IL and “The Death of Doctrinalism”

Interesting exchange kicked off by Einer Elhauge over at VC (here), with responses from Larry Tribe, Jack Balkin, and Orin Kerr (here, here, and here), among others, the basic line of which is that doctrinalism will get you nowhere in the legal academy these days. The disagreement has been mostly about what qualifies as doctrinalism, and whether this isn’t a very old line of generational attack.

But what caught my eye was Balkin’s assertion in the end that everything comes back to doctrine, in the sense that:

[n]o matter how interdisciplinary legal scholarship becomes, most legal scholarship will still pay a lot of attention to cases, statutes, and other legal materials, and will offer normative prescriptions about their reform and interpretation.


That’s true, except perhaps it’s less true in international law than in any other field. We pay very little attention to cases, because there are so few of them. Treaties, yes, but not nearly to the extent of statutes, and so many of them are essentially constitutional in any case. Doctrinalism and positivism aren’t coextensive — there is a doctrine surrounding customary international law, of course. But because legal instruments are so much less prominent in IL than in other fields, it is almost impossible to be a doctrinalist in anything other than a broad sense. Doctrinalism in IL has been six-feet-under for a very long time.

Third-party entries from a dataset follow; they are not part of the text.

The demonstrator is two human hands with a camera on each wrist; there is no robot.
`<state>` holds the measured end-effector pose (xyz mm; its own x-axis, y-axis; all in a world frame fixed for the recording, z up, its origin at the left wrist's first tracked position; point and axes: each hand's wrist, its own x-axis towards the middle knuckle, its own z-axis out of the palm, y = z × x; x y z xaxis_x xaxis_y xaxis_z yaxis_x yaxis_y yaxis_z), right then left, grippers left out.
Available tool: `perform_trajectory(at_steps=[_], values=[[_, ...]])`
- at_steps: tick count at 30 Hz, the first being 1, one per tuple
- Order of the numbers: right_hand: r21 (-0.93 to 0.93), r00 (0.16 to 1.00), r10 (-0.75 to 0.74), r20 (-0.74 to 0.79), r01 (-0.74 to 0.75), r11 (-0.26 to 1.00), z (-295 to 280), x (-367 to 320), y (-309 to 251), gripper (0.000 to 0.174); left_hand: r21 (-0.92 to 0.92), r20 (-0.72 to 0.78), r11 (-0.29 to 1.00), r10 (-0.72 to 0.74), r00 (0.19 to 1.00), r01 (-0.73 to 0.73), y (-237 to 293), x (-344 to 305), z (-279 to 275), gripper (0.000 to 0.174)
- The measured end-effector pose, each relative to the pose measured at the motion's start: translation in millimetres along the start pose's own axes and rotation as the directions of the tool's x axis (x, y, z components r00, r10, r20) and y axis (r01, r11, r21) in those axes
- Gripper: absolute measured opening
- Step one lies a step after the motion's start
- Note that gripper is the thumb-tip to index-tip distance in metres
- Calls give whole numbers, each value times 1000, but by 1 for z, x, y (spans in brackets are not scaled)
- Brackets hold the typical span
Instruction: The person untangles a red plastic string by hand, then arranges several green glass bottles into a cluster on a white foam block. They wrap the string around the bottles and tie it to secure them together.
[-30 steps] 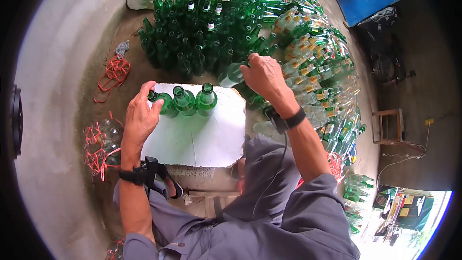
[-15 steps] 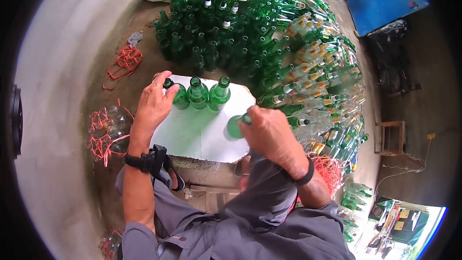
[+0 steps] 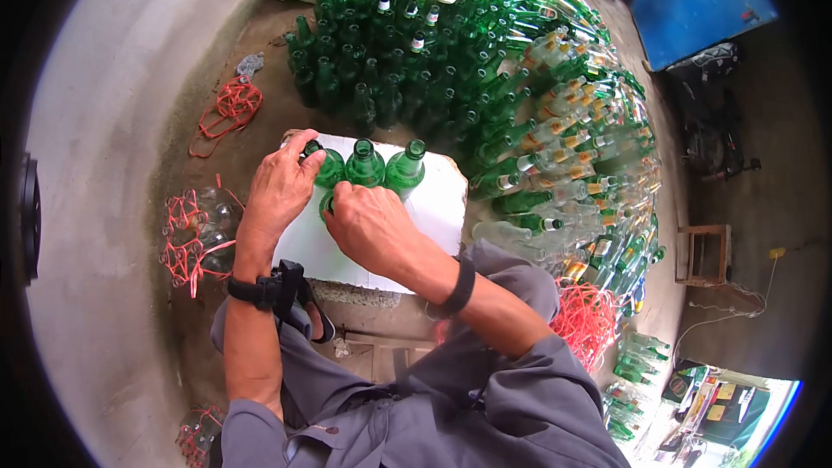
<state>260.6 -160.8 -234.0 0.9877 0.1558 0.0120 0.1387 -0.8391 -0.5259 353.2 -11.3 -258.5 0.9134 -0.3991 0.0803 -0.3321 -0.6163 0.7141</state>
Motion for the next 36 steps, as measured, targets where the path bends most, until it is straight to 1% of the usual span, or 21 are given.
perform_trajectory(at_steps=[2, 5, 8, 9, 10, 11, 12, 13, 14, 15, 17, 18, 20, 24, 26, 27, 29, 31, 33, 35, 36], values=[[1, 1000, -5, -10, 5, 1000, 10, 6, 3, 31, 12, -15, 1000, 4, 1000, -3, 1, 0, 1, 38], [1, 998, -52, -35, 53, 999, 23, 12, 10, 30, 9, -21, 1000, 23, 1000, -23, 0, 0, 1, 40], [46, 995, -64, -79, 68, 997, 29, 15, 11, 30, 21, -42, 999, 44, 998, -43, -1, -1, 3, 40], [66, 990, -88, -113, 96, 993, 33, 15, 13, 29, 20, -42, 999, 50, 998, -49, 0, 0, 3, 40], [87, 983, -112, -146, 125, 988, 38, 14, 14, 28, 10, -24, 1000, 24, 999, -24, 0, 0, 2, 41], [85, 982, -110, -151, 124, 989, 43, 14, 15, 28, 1, -5, 1000, 0, 1000, 0, 0, -1, 2, 41], [64, 983, -116, -146, 126, 990, 48, 13, 16, 27, 2, -5, 1000, 6, 1000, -6, -1, -1, 2, 41], [43, 983, -121, -140, 128, 991, 49, 13, 15, 27, 14, -34, 999, 39, 999, -38, -3, -1, 4, 42], [46, 989, -92, -120, 98, 994, 50, 12, 15, 28, 26, -62, 997, 71, 996, -69, -3, -2, 5, 42], [44, 988, -89, -124, 95, 995, 51, 13, 15, 28, 25, -60, 997, 76, 995, -74, -2, -2, 5, 42], [119, 981, -105, -166, 126, 985, 55, 14, 15, 31, 2, -16, 1000, 2, 1000, -2, 3, -2, 2, 44], [117, 980, -103, -171, 124, 985, 57, 15, 16, 31, 2, -15, 1000, 8, 1000, -7, 4, -2, 1, 44], [224, 990, -51, -128, 79, 971, 60, 16, 19, 30, 17, 2, 1000, 2, 1000, -2, 6, -3, -1, 47], [232, 986, -87, -145, 119, 965, 58, 8, 25, 33, 36, 1, 999, -2, 1000, 2, 7, -3, 0, 51], [117, 996, 26, 87, -36, 993, 34, 1, 16, 35, 32, 28, 999, -32, 999, 31, 8, -4, -1, 52], [114, 996, 22, 88, -32, 993, 17, -1, 11, 35, 31, 23, 999, -33, 999, 33, 7, -4, 0, 52], [73, 962, 89, 259, -111, 991, -29, -1, 0, 40, 18, -48, 1000, 21, 999, -20, 5, -4, 2, 52], [148, 990, 48, 135, -68, 987, -68, 0, 0, 40, 17, -66, 999, 28, 997, -27, 4, -5, 1, 53], [60, 999, 32, 21, -33, 998, -94, 11, 12, 37, 16, -80, 999, 39, 996, -37, 5, -6, -2, 54], [-66, 1000, 9, 16, -8, 998, -109, 37, 31, 35, 22, -127, 998, 69, 990, -66, 8, -6, -6, 55], [-139, 998, 27, 53, -20, 990, -116, 53, 41, 34, 18, -130, 998, 68, 989, -66, 7, -6, -5, 55]])
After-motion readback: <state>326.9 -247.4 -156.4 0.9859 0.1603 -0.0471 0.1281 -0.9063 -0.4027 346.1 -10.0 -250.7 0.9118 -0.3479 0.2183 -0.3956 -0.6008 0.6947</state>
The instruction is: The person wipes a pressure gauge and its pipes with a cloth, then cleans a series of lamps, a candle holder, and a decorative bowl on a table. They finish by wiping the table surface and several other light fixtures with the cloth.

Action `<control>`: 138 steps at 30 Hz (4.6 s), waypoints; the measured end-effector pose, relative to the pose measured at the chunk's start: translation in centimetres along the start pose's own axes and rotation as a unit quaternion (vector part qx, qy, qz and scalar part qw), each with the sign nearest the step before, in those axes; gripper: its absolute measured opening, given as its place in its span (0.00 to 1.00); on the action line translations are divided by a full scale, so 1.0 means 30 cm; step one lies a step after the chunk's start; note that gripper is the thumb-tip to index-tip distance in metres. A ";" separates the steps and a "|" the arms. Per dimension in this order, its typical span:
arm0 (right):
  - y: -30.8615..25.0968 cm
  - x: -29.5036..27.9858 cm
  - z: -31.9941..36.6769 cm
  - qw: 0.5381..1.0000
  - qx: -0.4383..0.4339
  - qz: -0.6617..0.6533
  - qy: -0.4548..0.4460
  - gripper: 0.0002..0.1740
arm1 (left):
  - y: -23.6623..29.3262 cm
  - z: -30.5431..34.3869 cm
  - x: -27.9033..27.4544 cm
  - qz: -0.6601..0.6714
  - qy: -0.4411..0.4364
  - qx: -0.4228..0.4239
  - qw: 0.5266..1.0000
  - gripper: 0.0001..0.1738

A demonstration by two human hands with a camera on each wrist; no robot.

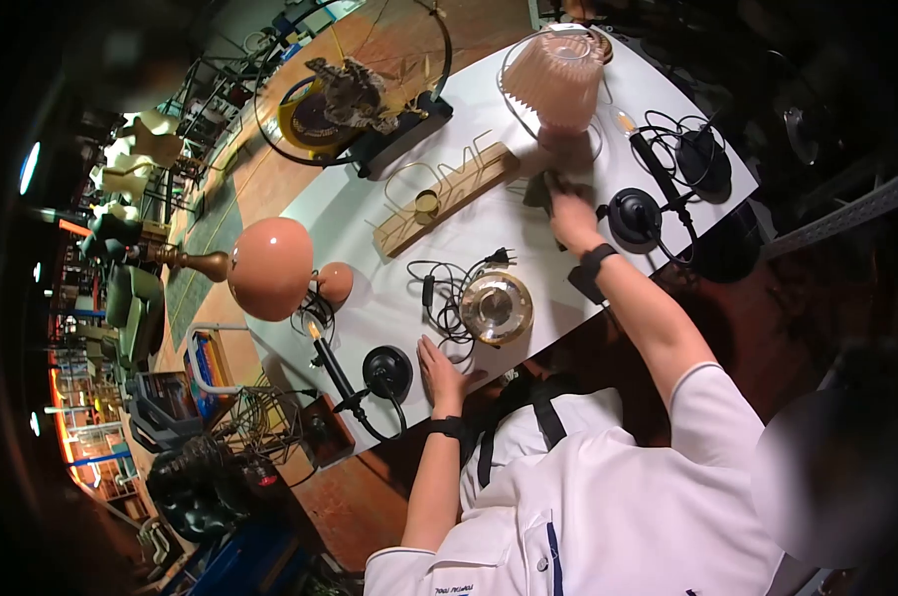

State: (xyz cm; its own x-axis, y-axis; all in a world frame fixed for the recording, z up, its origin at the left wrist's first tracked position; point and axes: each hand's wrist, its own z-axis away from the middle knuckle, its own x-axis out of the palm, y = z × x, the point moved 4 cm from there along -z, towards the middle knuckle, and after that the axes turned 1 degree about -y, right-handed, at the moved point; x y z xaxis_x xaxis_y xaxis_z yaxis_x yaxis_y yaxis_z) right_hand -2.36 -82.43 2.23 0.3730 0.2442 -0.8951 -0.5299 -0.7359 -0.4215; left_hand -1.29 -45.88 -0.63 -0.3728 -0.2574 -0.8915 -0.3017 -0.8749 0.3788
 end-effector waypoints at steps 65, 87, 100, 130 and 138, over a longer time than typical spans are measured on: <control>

Might that provide a partial explanation to the rise of IL in the legal academy? In a sense, it turns the “is it law” challenge to the field’s advantage, because it requires resort to something other than doctrine. We have all sorts of developments on the ground pointing in the same direction, but the ascendant methodological orientation of IL away from doctrinalism surely has helped.

Then again, I may just be engaging in the sort of exercise Jack describes here:

*You* are the narrow doctrinalist, the intellectually uninteresting person. In the bad old days, you got all the good jobs. But we are past that now, or soon will be. Your day is finished. A new breed of vibrant, sophisticated [fill in the blank] legal scholars has arisen, and we are here to take your place!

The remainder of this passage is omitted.